L'utilisation en temps partagé du spectre constitue le deuxième type de partage du spectre. En général, un certain nombre d'utilisateurs de radio mobile dont l'usage est moins grand partagent le même canal de fréquences. Des techniques plus efficientes permettent de tirer parti des économies d'ingénierie de trafic en regroupant un nombre important d'utilisateurs sur des systèmes multivoies. Les nouvelles technologies comme l'étalement du spectre offrent également d'autres scénarios de partage.

Depuis la publication Cadre de 1992, on a enregistré une augmentation générale du nombre de scénarios de partage en ce qui concerne l'attribution. Il s'agit d'une des conséquences du processus international visant à trouver des attributions de fréquences adéquates pour les nouvelles applications. La solution consiste bien souvent à mettre en place de nouveaux services qui partagent des fréquences avec d'autres utilisateurs actuels dans des attributions établies, sous réserve de certains paramètres de partage qui permettent l'exploitation des deux services tout en subissant le moins de contraintes possible. Les titulaires de licence sont invités à collaborer avec le Ministère à l'élaboration de ces paramètres de partage.

Principe directeur n6 — Partage du spectre

Le partage du spectre entre différents services et utilisateurs, fondé sur des conditions et des critères définis de façon appropriée, est nécessaire pour répondre aux besoins sans cesse croissants en ressources du spectre des radiofréquences. Le Ministère continuera de promouvoir le partage du spectre, tout en tenant compte des répercussions qu'il pourrait avoir sur l'efficacité même du spectre et sur les exigences opérationnelles des services.

5.8 Déplacement des services

Dans le cadre de leur planification future, les utilisateurs du spectre devront tenir compte du fait que le gouvernement possède toujours tous les droits nécessaires pour procéder, en tout temps, à une réattribution de fréquences du spectre qui s'impose. Cette réattribution peut entraîner le déplacement de titulaires sur d'autres bandes de fréquences.

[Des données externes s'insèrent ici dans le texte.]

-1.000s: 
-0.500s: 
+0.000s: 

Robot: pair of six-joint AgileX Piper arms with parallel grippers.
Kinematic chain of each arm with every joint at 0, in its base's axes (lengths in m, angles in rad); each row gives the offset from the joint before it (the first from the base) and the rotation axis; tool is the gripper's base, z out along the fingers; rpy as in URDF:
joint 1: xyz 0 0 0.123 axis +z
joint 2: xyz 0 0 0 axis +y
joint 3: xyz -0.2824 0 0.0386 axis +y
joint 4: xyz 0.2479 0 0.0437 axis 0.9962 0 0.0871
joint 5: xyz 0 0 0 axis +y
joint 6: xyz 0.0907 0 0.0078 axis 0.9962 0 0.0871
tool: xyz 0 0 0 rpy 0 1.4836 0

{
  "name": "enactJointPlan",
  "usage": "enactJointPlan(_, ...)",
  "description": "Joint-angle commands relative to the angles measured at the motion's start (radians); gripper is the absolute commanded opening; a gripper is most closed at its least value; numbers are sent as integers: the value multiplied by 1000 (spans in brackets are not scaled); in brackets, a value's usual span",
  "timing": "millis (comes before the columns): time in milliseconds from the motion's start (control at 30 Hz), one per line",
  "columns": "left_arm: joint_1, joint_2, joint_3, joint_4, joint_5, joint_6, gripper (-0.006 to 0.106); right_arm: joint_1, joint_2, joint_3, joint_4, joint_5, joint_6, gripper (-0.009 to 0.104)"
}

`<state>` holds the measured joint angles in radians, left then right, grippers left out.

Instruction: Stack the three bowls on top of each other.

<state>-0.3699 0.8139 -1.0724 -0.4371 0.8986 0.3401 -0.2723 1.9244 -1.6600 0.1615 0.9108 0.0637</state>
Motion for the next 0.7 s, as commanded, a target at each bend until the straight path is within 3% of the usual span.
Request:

L'extrait suivant du Règlement sur la radiocommunication s'applique :

« Assignation de fréquences
40. L'assignation d'une ou de plusieurs fréquences au titulaire d'une autorisation de radiocommunication ne lui en confère pas le monopole d'usage et cette autorisation n'entraîne pas l'octroi d'un droit permanent à l'égard de ces fréquences. »

Cependant, il est important de signaler que le Ministère réattribuerait des fréquences assignées uniquement lorsque le besoin impérieux de le faire se ferait sentir. Il procéderait à cette réattribution seulement après avoir mené une consultation publique sur la mise en place du nouveau service. Si le Ministère devait procéder à ce genre de réattribution, des dispositions seraient prises pour accorder aux titulaires un délai raisonnable pour se relocaliser à leurs frais.

Depuis la publication du Cadre de 1992, plusieurs politiques sur la nécessité de déplacer graduellement des services fixes ont été émises afin de permettre la mise en place de nouveaux services. Le Ministère estime que ces politiques relatives au déplacement ont été appliquées équitablement, et qu'elles consituent un moyen adéquat de mettre les fréquences du spectre à la disposition de nouveaux services.

Principe directeur no 7 — Déplacement de fréquences ou de systèmes

Le Ministère réattribuera des fréquences uniquement lorsque le besoin impérieux de le faire se fera sentir, et il continuera à informer, dans un délai raisonnable, les utilisateurs de toute condition ou circonstance pouvant entraîner le déplacement de fréquences ou de systèmes.

Le Ministère n'est pas obligé ou n'a pas l'intention d'indemniser les utilisateurs dont les fréquences seraient déplacées.